At Laguna Verde, Liolaemus janequeoae was found between 1336-1397 masl. It inhabits the deciduous highland Andean forest ( Gajardo 1994), consisting of Araucaria araucana and Nothofagus dombeyi (1397 masl). The shrubs are represented by Chusquea culeou , Desfontainia spinosa , Drimys andina and Pseudopanax laetevirens . At lower altitudes (1336 masl), the vegetation was dominated by Araucaria araucana and Nothofagus pumilio , with the presence of Azara alpine , Chusquea culeou , Colletia hystrix , Lomatia hirsuta , Maytenus disticha , Myrceugenia chrysocarpa and Pernettya myrtilloides . At lower altitudes where there are no Araucaria araucana , Liolaemus janequeoae was not found. It is a diurnal lizard of apparently low abundance. It was seen on rocks and climbing in trees.

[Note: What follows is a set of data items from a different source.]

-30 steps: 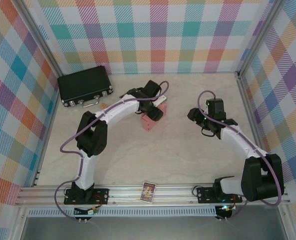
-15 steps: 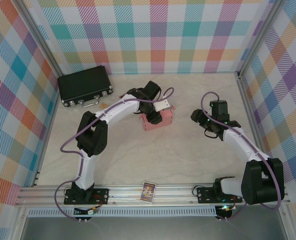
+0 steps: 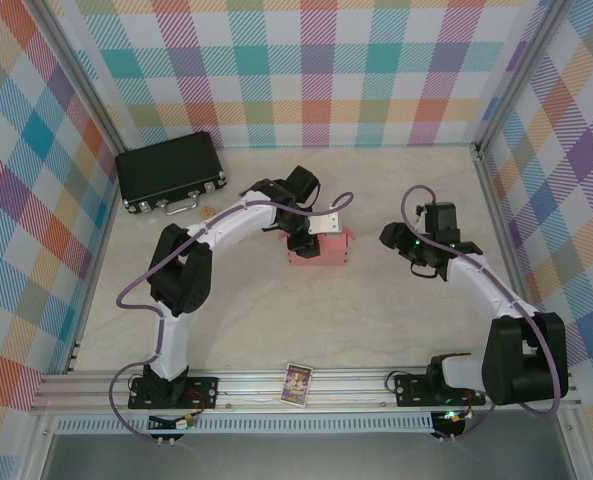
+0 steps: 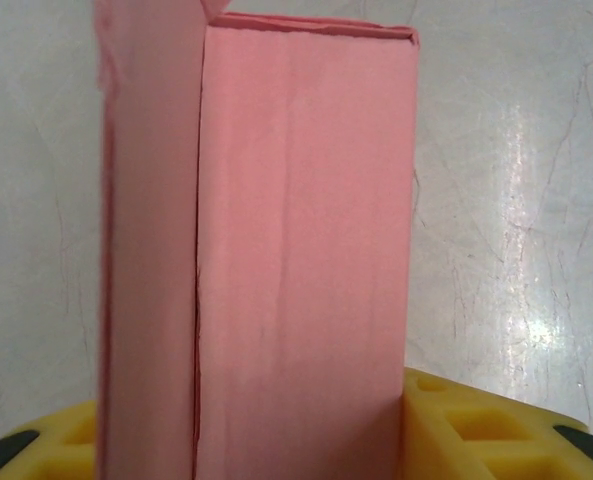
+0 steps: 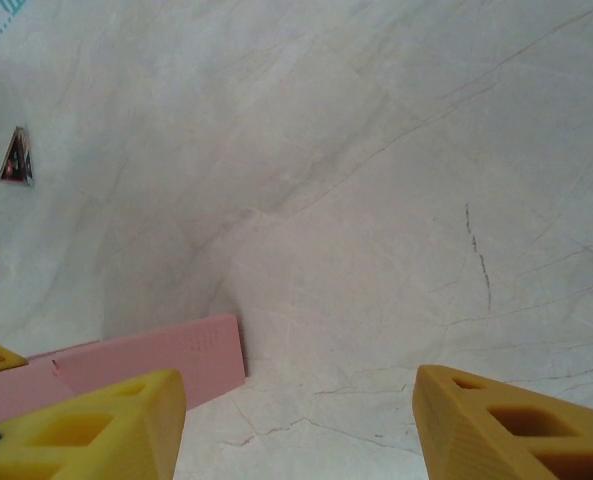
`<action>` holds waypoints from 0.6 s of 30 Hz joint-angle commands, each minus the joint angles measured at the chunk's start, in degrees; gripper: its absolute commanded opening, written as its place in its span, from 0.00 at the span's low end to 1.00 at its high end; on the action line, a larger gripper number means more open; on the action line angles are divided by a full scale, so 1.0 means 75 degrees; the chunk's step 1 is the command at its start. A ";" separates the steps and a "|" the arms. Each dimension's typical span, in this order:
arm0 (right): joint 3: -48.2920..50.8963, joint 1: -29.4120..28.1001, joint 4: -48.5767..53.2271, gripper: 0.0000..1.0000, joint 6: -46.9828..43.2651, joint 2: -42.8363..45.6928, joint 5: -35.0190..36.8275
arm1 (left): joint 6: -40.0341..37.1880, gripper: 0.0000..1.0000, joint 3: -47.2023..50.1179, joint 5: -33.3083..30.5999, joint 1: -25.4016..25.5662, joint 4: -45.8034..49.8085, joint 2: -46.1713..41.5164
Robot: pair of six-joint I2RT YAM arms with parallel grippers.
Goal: Fold the paper box
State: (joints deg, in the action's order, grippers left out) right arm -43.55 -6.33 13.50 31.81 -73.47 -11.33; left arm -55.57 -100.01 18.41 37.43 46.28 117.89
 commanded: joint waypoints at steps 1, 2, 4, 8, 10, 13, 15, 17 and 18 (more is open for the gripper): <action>-0.0251 0.0059 0.0204 0.62 -0.0376 -0.0082 -0.0363 | -0.0293 0.51 -0.0168 0.0255 0.0037 0.0380 0.0058; -0.0287 0.0059 0.0227 0.62 -0.0447 -0.0100 -0.0396 | -0.0248 0.54 -0.0258 0.0252 0.0037 0.0380 0.0065; -0.0383 0.0064 0.0319 0.63 -0.0578 -0.0146 -0.0446 | -0.0083 0.58 -0.0440 0.0291 0.0037 0.0299 0.0083; -0.0633 0.0060 0.0518 0.63 -0.0765 -0.0283 -0.0493 | 0.0025 0.66 -0.0692 0.0289 0.0037 0.0289 0.0104; -0.0694 0.0059 0.0535 0.63 -0.0804 -0.0311 -0.0533 | 0.0021 0.68 -0.0736 0.0255 0.0037 0.0295 0.0132; -0.0774 0.0056 0.0565 0.63 -0.0883 -0.0322 -0.0540 | 0.0030 0.69 -0.0807 0.0287 0.0037 0.0391 0.0097; -0.0868 0.0058 0.0621 0.63 -0.0952 -0.0317 -0.0557 | 0.0077 0.73 -0.0800 0.0364 0.0037 0.0409 -0.0033; -0.0980 0.0058 0.0664 0.63 -0.1108 -0.0337 -0.0599 | 0.0094 0.73 -0.0792 0.0416 0.0040 0.0470 -0.0176; -0.1043 0.0057 0.0693 0.63 -0.1185 -0.0343 -0.0616 | 0.0185 0.73 -0.0797 0.0427 0.0046 0.0485 -0.0282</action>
State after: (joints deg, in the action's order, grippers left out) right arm -49.04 -6.33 17.43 25.74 -75.64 -14.46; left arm -54.87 -104.47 19.49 37.43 47.46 117.97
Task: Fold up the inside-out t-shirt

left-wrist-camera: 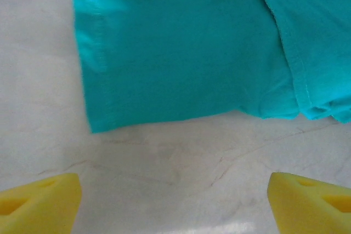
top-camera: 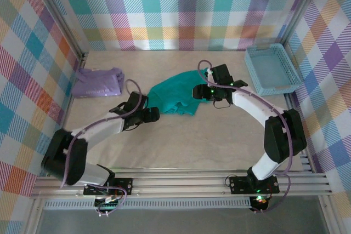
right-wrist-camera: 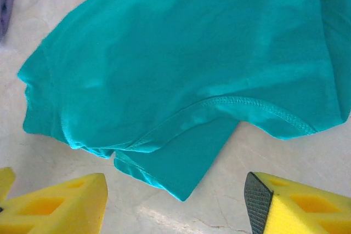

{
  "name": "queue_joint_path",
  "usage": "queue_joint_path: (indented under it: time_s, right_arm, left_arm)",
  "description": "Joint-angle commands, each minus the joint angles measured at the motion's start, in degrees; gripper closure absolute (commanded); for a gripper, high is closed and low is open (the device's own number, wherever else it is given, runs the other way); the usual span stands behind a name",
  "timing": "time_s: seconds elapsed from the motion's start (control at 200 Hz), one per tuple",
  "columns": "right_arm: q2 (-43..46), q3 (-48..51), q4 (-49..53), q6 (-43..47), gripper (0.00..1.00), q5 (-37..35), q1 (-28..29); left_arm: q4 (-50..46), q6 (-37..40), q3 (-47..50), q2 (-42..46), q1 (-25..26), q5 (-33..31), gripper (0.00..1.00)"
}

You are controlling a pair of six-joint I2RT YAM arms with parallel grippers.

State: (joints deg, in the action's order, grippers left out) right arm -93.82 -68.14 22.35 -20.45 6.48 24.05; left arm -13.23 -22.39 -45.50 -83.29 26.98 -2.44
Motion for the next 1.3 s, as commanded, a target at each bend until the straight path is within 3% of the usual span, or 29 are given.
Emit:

Liolaemus janequeoae was found in syntopy with Liolaemus septentrionalis Pincheira-Donoso and Núñez, 2005; Liolaemus tenuis ( Duméril & Bibron, 1837); Pristidactylus torquatus (Philippi, 1861) and the second new species described below. In this zone, it was also recorded the presence of Tachymenis chilensis (Schlegel, 1837).

The intestinal content of one specimen (paratype) was examined and remnants of insects and several nematodes were found. At the date of capture (January 5) two females had two and three embryos each. All other females have only several small oocytes.